The API repository is continuously updated:

  • several deployments per day
  • more than one thousand pull requests per year
  • hundreds of contributors

As of today, the API has become rather big:

  • more than half a million lines of code
  • about 10000 automated tests

For several years, optimizing build performance has been one of the primary challenges in this repository.

To decrease the duration of both Continuous Integration (CI) jobs and local build times, we leverage sbt remote caching. We are going to explore how sbt remote caching works and how we have integrated it into our build to avoid recompilation. However, that’s not all — we have extended this caching mechanism to further optimize our build by caching Scalafix processing and targeting the automated tests to execute.

What’s sbt remote caching

In 2020, sbt 1.4.0 introduced a new experimental feature: remote caching (cached compilation).

The idea is for a team of developers and/or a continuous integration (CI) system to share build outputs. If the build is repeatable, the output from one machine can be reused by another machine, which can make the build significantly faster.

Based on Zinc, the incremental compiler

Remote caching relies on Zinc, the Scala incremental compiler. Zinc is a major tool, yet not well known, of the Scala ecosystem. Zinc enhances scalac by compiling only what has changed since the previous compilation.

When you change a source file, Zinc analyzes the structure of your code and recompiles only the source files affected by your change. The result should be identical to the output of a clean compile.

Zinc stores its analysis on the disk (/target/scala-2.13/zinc/inc_compile_2.13.zip) to track changes since the previous analysis.

CLI

sbt remote caching exposes 2 main sbt tasks to the end user:

  • pushRemoteCache to push the remote cache artifact to a repository
  • pullRemoteCache to pull the remote cache artifact from the repository

and a setting key:

  • pushRemoteCacheTo to specify the repository

To see the remote caching in action:

  • first, run sbt compile followed by sbt pushRemoteCache from a machine
  • second, sbt pullRemoteCache followed by sbt compile from another machine

You can experiment on your machine by using a local repository:

ThisBuild / pushRemoteCacheTo := Some(MavenCache("local-cache", file("/tmp/remote-cache")))

The distant repository

The remote cache repository is a shared key-value cache. The values are the remote cache artifacts. A key identifies each artifact.
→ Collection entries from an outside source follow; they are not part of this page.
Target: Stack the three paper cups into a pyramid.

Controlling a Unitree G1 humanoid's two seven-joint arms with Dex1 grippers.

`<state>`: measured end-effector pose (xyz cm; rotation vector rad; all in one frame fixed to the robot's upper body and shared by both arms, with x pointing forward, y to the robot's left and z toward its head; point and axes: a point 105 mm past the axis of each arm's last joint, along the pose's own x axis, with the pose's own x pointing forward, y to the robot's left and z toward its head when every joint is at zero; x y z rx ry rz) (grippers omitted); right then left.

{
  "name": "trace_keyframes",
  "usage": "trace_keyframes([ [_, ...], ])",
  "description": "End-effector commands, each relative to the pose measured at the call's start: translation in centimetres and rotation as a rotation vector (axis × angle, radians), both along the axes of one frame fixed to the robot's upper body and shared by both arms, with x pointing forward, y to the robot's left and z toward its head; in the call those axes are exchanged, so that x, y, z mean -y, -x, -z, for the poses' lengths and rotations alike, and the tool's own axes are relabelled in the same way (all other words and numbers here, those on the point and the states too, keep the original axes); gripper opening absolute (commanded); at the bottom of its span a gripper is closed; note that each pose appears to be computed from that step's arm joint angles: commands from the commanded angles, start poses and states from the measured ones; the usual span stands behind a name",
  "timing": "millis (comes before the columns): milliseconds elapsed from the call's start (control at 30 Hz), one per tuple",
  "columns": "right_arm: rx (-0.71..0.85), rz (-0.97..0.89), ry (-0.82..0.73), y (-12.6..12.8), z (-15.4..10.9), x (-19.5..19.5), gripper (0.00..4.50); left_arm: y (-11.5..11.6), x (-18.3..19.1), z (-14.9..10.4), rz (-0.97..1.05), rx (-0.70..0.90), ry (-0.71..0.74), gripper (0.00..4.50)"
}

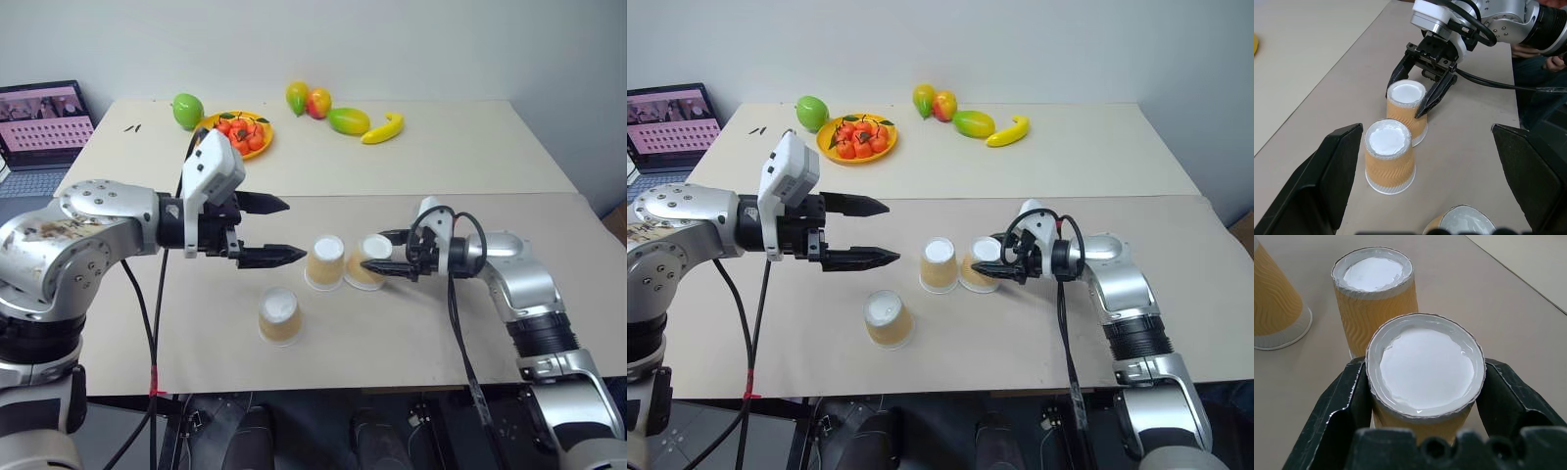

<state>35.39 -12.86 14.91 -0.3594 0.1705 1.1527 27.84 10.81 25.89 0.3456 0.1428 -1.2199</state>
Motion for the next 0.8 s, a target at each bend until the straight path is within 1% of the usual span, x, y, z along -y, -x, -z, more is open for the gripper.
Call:
trace_keyframes([
  [33,-0.008,0.001,0.009,0.0,0.5,-0.1,4.47,0.3,0.2,-1.0,0.013,0.05,-0.002,4.5],
  [133,0.014,0.007,0.024,0.0,0.3,0.1,4.47,0.2,0.4,-1.0,0.017,0.051,0.0,4.5],
  [367,0.035,0.02,0.007,0.1,-0.9,0.6,4.47,0.0,0.7,-1.1,0.03,0.055,0.004,4.5],
  [667,0.04,0.071,0.027,0.2,-0.8,2.4,4.47,-0.2,1.1,-1.2,0.049,0.06,0.009,4.5],
  [800,0.046,0.097,0.001,0.0,-1.5,3.1,4.47,-0.3,1.2,-1.1,0.056,0.061,0.01,4.5],
])
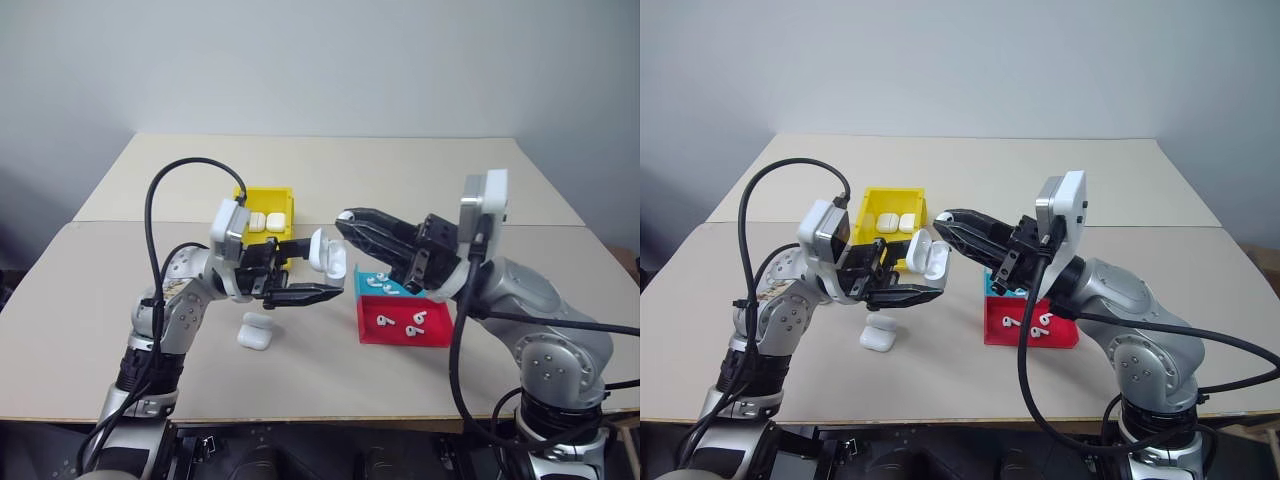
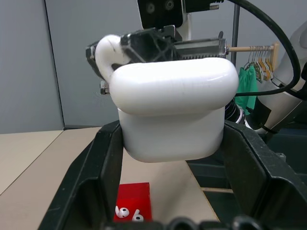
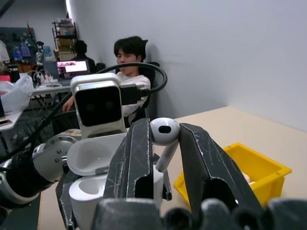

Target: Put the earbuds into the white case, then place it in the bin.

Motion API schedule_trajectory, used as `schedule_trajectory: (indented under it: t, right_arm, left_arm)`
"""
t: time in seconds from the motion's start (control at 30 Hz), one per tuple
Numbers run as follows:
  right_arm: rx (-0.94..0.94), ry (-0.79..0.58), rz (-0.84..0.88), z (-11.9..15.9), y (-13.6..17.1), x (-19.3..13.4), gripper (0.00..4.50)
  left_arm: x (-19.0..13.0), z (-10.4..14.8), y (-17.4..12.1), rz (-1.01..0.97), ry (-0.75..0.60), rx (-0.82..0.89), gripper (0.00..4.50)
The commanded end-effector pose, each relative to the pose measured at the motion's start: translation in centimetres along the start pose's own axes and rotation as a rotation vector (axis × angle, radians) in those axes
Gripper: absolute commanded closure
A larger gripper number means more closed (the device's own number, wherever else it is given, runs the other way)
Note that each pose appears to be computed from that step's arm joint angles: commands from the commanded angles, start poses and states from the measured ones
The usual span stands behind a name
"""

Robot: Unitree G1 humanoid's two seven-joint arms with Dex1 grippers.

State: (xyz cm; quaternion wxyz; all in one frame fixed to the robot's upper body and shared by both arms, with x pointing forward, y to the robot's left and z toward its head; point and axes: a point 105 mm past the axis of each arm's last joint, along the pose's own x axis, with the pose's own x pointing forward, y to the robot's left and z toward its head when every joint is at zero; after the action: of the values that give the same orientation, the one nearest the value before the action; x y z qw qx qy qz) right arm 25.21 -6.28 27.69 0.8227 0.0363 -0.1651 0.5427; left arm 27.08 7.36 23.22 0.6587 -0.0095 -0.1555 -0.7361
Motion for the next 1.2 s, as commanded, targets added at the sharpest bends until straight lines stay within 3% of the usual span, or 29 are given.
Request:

Building and publishing a remote cache artifact to the repository works similarly as it does for a library:

  • first, sbt builds the remote cache artifact: a jar file containing the compiled code (*.class) and, the incremental compiler (zinc) analysis. Hence, when the artifact is fetched, zinc can resume its work as it had compiled the code locally.
  • second, sbt creates the key for storing (and later retrieving) the artifact in the cache. The key is a library coordinate where the project version (0.0.0) and the remote cache id (5e94c5faaaef95ea) compose the revision:
groupID % artifactID % revision % configuration
"tv.teads" % "api-commons" % "0.0.0-5e94c5faaaef95ea" "cached-compile"
  • last, sbt pushes the artifact to the distant repository at the given coordinates (the key).

The remote cache id

Different source files result in a different build output, resulting in distinct remote cache artifacts. sbt generates an identifier (remoteCacheId) for each artifact. This identifier is a combined hash of, among other things, the sources (*.scala) and library dependencies. It means that any change in the sources or any library update will yield a different artifact.

Our remote cache set up

Push from CI, Pull from anywhere

For our API, we use Nexus as a remote cache storage. Nexus is a repository manager that allows us to access and distribute artifacts (libraries) across the company. sbt remote caching relies on maven publishing and resolution mechanism, this is why we have reused our already-in-place Nexus.

Our continuous integration (Jenkins) checks out the repository source code from GitHub, then compiles the code, and finally pushes remote cache artifacts to Nexus. These remote cache artifacts are then automatically pulled by subsequent builds on Jenkins or by engineers on their machines.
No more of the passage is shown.